The result, according to Craig Hudson, executive director of the California Independent Bankers Association, is that a would-be depositor with, say, $500,000 in proceeds from a home sale would not even consider putting it in a community bank. “They would go straight to a large bank or, even more likely, a brokerage. And that brokerage might be located right in the bank lobby itself.”

Of course, the people who were against the reforms of the FDIC limits mentioned in the article are Phil Gramm, Larry Summers and Alan Greenspan.  Turkeys all, and yes, I know what Larry Summers is doing these days, and I’m not happy with either him or Geithner.

Furthermore:

The premiums were reduced in 1996 because the fund had reached its statutory reserve level. That wasn’t so much the problem. Everybody was happy. (Except the thrifts, which had by no means reached theirs—but that’s another story). The problem really came about five years later (2000/2001) when the FDIC realized that many changes in banking (such as increading levels of consolidation), plus inflation, had made that reserve level too low, and there was no way for them to change it. Also, newer banks, which themselves had never paid any premiums, were unfairly coasting on the previous premiums made by older banks. And many other complications with the system.
That’s why in 2001 they lobbied congress for statutory authority to have flexible control over the reserve levels, to match the actual state of the banks. Congress did not make banks start paying premiums again until 2006. So, as Bair, puts it, “five years were wasted.”

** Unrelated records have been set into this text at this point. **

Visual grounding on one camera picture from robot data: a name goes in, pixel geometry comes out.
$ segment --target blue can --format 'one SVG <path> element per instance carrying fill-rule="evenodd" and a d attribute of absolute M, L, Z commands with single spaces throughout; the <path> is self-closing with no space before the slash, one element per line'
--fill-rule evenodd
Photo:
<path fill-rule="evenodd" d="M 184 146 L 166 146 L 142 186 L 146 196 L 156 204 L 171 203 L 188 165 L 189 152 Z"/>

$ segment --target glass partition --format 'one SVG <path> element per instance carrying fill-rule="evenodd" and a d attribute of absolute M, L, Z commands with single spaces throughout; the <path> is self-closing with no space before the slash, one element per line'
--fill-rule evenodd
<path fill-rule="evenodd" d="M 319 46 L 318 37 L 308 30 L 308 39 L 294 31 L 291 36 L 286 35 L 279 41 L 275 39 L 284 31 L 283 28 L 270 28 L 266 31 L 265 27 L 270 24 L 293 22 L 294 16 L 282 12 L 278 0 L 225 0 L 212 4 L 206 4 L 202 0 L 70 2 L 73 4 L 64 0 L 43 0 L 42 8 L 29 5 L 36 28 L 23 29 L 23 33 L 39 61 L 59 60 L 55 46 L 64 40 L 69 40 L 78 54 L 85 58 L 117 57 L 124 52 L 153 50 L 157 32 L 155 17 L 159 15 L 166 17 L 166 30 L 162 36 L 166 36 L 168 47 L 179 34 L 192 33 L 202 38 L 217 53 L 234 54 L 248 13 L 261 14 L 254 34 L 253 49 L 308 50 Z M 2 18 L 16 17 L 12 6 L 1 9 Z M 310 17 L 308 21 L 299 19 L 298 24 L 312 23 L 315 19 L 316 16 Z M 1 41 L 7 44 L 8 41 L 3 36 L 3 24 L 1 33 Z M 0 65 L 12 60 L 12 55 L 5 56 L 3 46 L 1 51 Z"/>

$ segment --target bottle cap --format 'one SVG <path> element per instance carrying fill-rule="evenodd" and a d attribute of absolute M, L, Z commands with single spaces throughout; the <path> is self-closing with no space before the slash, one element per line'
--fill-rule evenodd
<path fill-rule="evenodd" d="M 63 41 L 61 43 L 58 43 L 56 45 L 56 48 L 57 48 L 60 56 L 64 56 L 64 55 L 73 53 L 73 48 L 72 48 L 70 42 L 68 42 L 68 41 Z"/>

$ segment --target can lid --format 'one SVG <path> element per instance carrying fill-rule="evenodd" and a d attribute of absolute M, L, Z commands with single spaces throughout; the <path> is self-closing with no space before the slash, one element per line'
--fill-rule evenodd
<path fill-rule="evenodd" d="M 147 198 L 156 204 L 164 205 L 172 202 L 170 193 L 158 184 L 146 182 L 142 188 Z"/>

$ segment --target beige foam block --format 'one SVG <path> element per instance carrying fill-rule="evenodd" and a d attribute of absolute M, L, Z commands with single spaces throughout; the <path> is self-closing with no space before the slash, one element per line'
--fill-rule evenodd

You can have all the regulation on paper in the universe, too, but if the people in political power decide to tell the FDIC and the SEC and whoever else that You Don’t Bother Palsy, Understand? – well, then Palsy doesn’t get in trouble.  Palsy sets up Ponzi schemes, and the SEC doesn’t go after him.  Palsy sets up all sorts of semi-legal scams, and Palsy never has any problems.  Palsy gets into trouble later, and Palsy starts screaming that the Little People are Vile Vermin, and should Leave Him Alone To Be Capitalistically Productive of He’ll Take His Genius Elsewhere That Appreciates Him.

Bub.  See that picture of my wife?  She’ll step out, you step in and we’ll appreciate the heck out of you for 15 years, OK?